Brief >>
Return all lines below containing the word "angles".

Provided data >>
===

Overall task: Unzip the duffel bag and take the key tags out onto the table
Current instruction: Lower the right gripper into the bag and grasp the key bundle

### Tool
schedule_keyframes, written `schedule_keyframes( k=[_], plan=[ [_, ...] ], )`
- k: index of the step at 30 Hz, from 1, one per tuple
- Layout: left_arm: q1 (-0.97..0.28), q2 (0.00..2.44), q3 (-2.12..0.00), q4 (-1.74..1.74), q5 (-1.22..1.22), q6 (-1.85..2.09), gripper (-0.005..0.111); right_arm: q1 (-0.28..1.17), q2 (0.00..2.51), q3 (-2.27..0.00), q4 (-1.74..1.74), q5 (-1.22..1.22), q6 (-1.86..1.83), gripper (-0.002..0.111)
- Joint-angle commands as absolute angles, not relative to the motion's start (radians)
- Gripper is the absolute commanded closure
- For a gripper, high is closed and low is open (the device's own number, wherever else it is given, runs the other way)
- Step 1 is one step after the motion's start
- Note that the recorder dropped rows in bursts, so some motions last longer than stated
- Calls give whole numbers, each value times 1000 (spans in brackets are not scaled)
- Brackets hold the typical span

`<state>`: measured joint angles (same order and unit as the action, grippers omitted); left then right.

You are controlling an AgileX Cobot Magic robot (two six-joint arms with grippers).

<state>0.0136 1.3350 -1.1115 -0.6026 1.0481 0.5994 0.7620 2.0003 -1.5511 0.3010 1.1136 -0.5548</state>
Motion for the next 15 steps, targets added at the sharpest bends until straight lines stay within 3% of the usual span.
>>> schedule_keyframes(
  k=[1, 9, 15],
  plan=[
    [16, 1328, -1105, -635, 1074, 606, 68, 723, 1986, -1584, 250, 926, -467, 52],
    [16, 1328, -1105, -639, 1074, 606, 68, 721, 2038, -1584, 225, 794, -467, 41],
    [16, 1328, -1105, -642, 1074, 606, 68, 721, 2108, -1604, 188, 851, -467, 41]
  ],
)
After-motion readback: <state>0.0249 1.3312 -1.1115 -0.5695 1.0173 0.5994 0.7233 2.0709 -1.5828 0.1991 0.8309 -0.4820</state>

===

Result of this task >>
- Joint-angle commands as absolute angles, not relative to the motion's start (radians)
`<state>`: measured joint angles (same order and unit as the action, grippers omitted); left then right.

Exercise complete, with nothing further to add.